EXERCISE REQUIREMENTS »
Reproduce the whole listing exactly and let no picture into the copy.

SOURCE MATERIAL »
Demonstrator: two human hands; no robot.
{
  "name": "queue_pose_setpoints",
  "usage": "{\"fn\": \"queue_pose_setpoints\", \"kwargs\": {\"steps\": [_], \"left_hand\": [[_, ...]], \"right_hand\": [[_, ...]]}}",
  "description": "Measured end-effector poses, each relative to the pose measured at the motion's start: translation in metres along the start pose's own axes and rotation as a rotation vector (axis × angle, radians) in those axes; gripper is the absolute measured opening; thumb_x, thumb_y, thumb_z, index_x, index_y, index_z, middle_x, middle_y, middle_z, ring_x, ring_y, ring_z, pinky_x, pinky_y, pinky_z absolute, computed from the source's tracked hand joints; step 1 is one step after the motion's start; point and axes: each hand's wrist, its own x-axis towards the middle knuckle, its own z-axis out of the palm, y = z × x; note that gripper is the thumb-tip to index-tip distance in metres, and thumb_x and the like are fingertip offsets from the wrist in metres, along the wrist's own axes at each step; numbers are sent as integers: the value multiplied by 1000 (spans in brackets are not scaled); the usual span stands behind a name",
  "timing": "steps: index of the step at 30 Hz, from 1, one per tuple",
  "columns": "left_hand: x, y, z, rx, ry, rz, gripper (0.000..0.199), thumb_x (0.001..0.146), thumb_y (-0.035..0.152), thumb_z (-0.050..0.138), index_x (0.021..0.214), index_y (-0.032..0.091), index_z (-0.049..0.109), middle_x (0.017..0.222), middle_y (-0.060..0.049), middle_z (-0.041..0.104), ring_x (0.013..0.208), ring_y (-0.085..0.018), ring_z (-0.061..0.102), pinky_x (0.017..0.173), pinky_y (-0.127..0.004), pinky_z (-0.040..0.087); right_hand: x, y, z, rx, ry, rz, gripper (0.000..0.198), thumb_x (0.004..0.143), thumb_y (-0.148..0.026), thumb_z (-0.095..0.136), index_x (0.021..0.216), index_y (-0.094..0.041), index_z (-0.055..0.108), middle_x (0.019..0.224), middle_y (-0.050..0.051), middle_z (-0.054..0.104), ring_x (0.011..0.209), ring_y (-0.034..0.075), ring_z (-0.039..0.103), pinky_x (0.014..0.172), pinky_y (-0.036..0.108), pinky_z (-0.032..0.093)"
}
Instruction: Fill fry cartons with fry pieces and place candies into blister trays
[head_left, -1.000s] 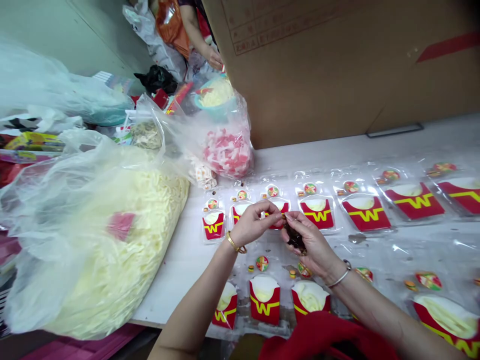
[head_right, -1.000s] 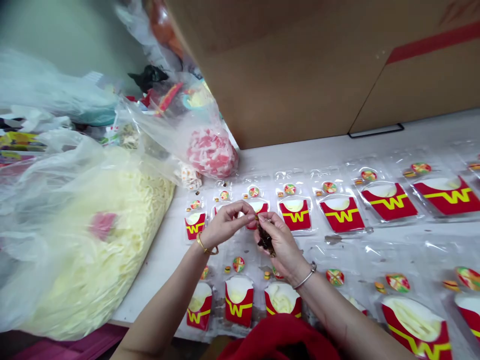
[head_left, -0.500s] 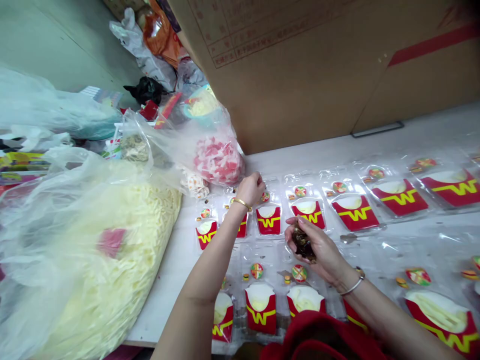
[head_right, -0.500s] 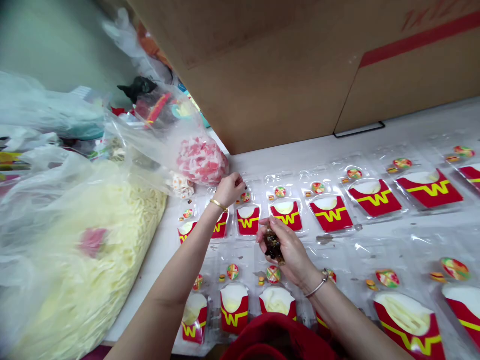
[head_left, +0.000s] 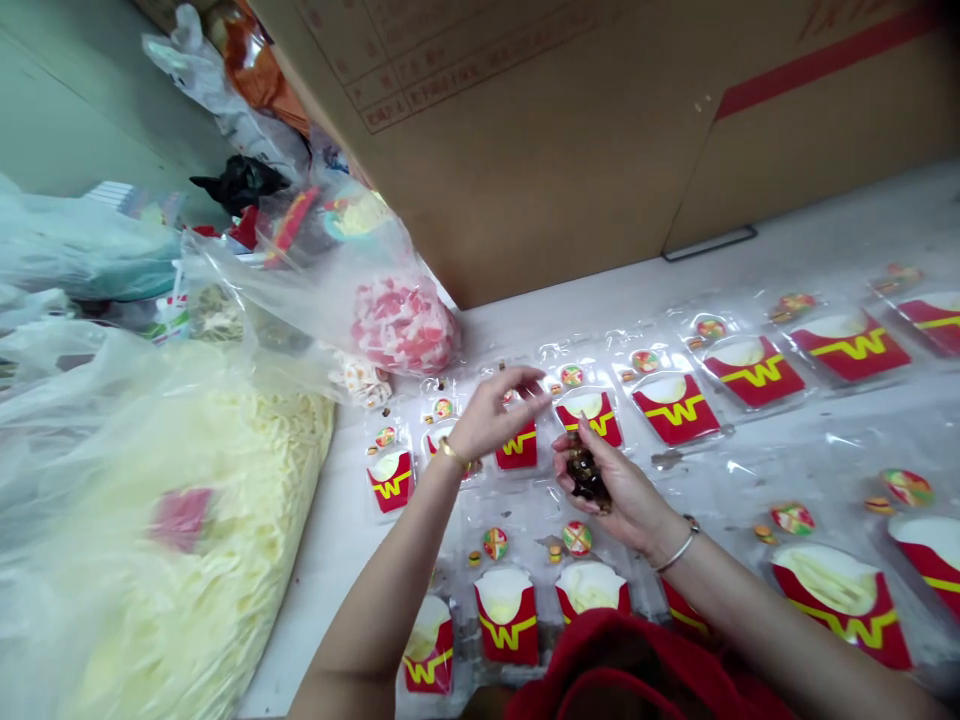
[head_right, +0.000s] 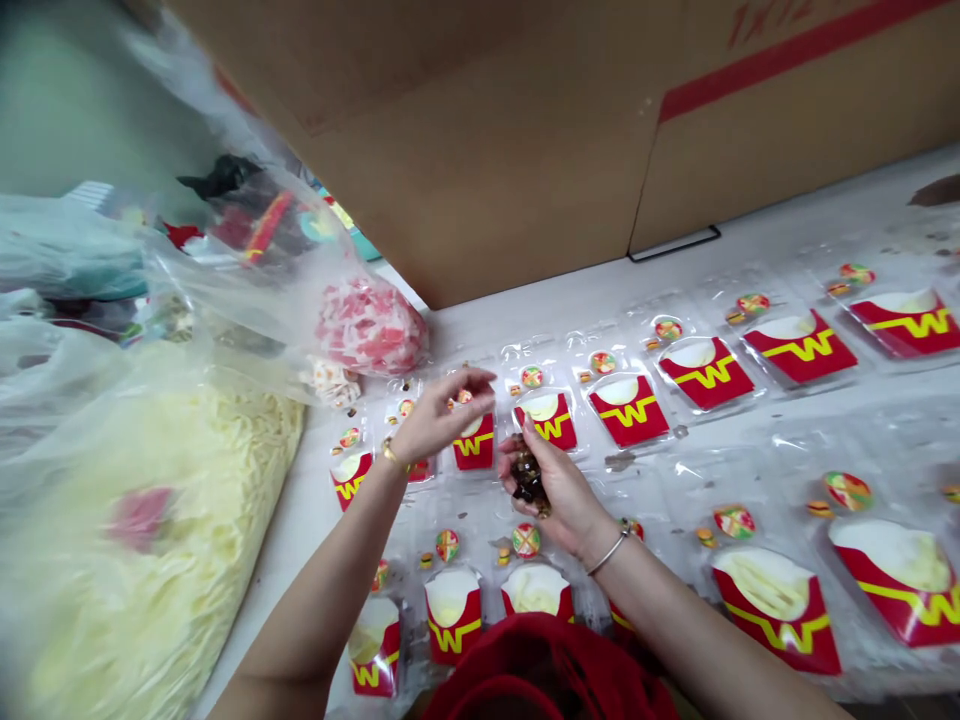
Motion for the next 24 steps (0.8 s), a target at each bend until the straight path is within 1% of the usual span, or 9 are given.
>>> {"fn": "queue_pose_setpoints", "kwargs": {"steps": [2,4,8,11,14,17,19,22,24], "left_hand": [[-13,18,10,-110,-135,49,21,85,35,57,96,18,62,90,-4,65,82,-14,59,78,-27,46],[-17,26,21,-151,-158,51,15,86,31,55,87,17,62,87,-4,65,82,-13,59,79,-27,46],[6,14,33,-361,53,-73,15,84,29,56,78,15,54,94,-7,65,88,-14,60,80,-28,47],[39,-6,36,-427,184,-205,21,80,33,60,74,16,48,76,-3,63,71,-12,59,66,-25,46],[70,-18,40,-137,186,-229,22,78,34,62,72,18,49,62,2,56,58,-11,52,58,-22,39],[94,-21,49,224,140,-221,18,80,31,59,70,18,52,64,-1,57,61,-13,51,60,-25,37],[104,-20,56,399,97,-248,15,81,29,57,71,18,55,67,-4,59,65,-17,54,62,-27,37],[109,-14,60,536,62,-256,17,83,33,56,78,17,58,75,-8,62,73,-21,57,67,-30,38],[102,-3,57,514,78,-177,21,85,37,54,86,17,59,84,-9,62,79,-21,57,73,-31,39]], "right_hand": [[1,-1,2,-4,24,-10,40,81,-56,58,77,-16,59,66,1,56,49,8,44,34,16,23],[2,-3,2,-15,60,-34,40,79,-57,60,75,-17,58,64,1,56,48,8,44,34,16,23],[-4,-11,-4,17,28,-87,29,82,-47,58,91,-19,59,68,1,58,51,10,46,35,16,24],[-15,-19,-12,3,2,-148,24,84,-39,57,100,-21,57,75,2,60,53,10,46,36,16,24],[-23,-26,-18,-64,17,-205,25,84,-44,58,97,-23,57,78,2,61,51,9,43,36,16,21],[-26,-31,-22,-99,47,-228,30,84,-50,57,94,-21,58,74,1,61,49,8,41,36,16,21],[-27,-34,-24,-102,65,-232,33,84,-51,55,96,-21,59,71,1,60,48,8,40,35,16,20],[-28,-38,-28,-73,55,-227,40,84,-56,53,98,-20,60,69,1,60,49,9,42,36,17,21],[-30,-41,-31,-29,40,-210,45,82,-61,53,98,-19,60,67,1,59,49,9,42,36,17,21]]}}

OUTPUT BELOW »
Demonstrator: two human hands; no robot.
{
  "name": "queue_pose_setpoints",
  "usage": "{\"fn\": \"queue_pose_setpoints\", \"kwargs\": {\"steps\": [_], \"left_hand\": [[_, ...]], \"right_hand\": [[_, ...]]}}",
  "description": "Measured end-effector poses, each relative to the pose measured at the motion's start: translation in metres along the start pose's own axes and rotation as a rotation vector (axis × angle, radians) in those axes; gripper is the absolute measured opening; thumb_x, thumb_y, thumb_z, index_x, index_y, index_z, middle_x, middle_y, middle_z, ring_x, ring_y, ring_z, pinky_x, pinky_y, pinky_z absolute, computed from the source's tracked hand joints; step 1 is one step after the motion's start; point and axes: each hand's wrist, its own x-axis towards the middle knuckle, its own z-axis out of the palm, y = z × x; note that gripper is the thumb-tip to index-tip distance in metres, and thumb_x and the like are fingertip offsets from the wrist in metres, along the wrist's own axes at each step; numbers are sent as integers: the value multiplied by 1000 (spans in brackets are not scaled); the usual span stands behind a name",
  "timing": "steps: index of the step at 30 Hz, from 1, one per tuple",
  "columns": "left_hand: x, y, z, rx, ry, rz, gripper (0.000..0.199), thumb_x (0.001..0.146), thumb_y (-0.035..0.152), thumb_z (-0.050..0.138), index_x (0.021..0.214), index_y (-0.032..0.091), index_z (-0.049..0.109), middle_x (0.017..0.222), middle_y (-0.060..0.049), middle_z (-0.041..0.104), ring_x (0.013..0.208), ring_y (-0.085..0.018), ring_z (-0.061..0.102), pinky_x (0.017..0.173), pinky_y (-0.127..0.004), pinky_z (-0.040..0.087); right_hand: x, y, z, rx, ry, rz, gripper (0.000..0.198), thumb_x (0.004..0.143), thumb_y (-0.148..0.026), thumb_z (-0.095..0.136), index_x (0.021..0.216), index_y (-0.094..0.041), index_z (-0.055..0.108), middle_x (0.019..0.224), middle_y (-0.050..0.051), middle_z (-0.054..0.104), ring_x (0.011..0.209), ring_y (-0.034..0.075), ring_z (-0.039..0.103), pinky_x (0.014..0.172), pinky_y (-0.036..0.108), pinky_z (-0.032..0.093)"
}
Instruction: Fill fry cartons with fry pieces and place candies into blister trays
[head_left, -1.000s] 
[head_right, -1.000s] 
[head_left, -0.500s] 
[head_right, -0.500s] 
[head_left, +0.000s] 
[head_right, +0.000s] 
Motion for the next 24 steps (0.8 s), a target at each bend until the straight path is within 1% of the usual span, or 9 are given.
>>> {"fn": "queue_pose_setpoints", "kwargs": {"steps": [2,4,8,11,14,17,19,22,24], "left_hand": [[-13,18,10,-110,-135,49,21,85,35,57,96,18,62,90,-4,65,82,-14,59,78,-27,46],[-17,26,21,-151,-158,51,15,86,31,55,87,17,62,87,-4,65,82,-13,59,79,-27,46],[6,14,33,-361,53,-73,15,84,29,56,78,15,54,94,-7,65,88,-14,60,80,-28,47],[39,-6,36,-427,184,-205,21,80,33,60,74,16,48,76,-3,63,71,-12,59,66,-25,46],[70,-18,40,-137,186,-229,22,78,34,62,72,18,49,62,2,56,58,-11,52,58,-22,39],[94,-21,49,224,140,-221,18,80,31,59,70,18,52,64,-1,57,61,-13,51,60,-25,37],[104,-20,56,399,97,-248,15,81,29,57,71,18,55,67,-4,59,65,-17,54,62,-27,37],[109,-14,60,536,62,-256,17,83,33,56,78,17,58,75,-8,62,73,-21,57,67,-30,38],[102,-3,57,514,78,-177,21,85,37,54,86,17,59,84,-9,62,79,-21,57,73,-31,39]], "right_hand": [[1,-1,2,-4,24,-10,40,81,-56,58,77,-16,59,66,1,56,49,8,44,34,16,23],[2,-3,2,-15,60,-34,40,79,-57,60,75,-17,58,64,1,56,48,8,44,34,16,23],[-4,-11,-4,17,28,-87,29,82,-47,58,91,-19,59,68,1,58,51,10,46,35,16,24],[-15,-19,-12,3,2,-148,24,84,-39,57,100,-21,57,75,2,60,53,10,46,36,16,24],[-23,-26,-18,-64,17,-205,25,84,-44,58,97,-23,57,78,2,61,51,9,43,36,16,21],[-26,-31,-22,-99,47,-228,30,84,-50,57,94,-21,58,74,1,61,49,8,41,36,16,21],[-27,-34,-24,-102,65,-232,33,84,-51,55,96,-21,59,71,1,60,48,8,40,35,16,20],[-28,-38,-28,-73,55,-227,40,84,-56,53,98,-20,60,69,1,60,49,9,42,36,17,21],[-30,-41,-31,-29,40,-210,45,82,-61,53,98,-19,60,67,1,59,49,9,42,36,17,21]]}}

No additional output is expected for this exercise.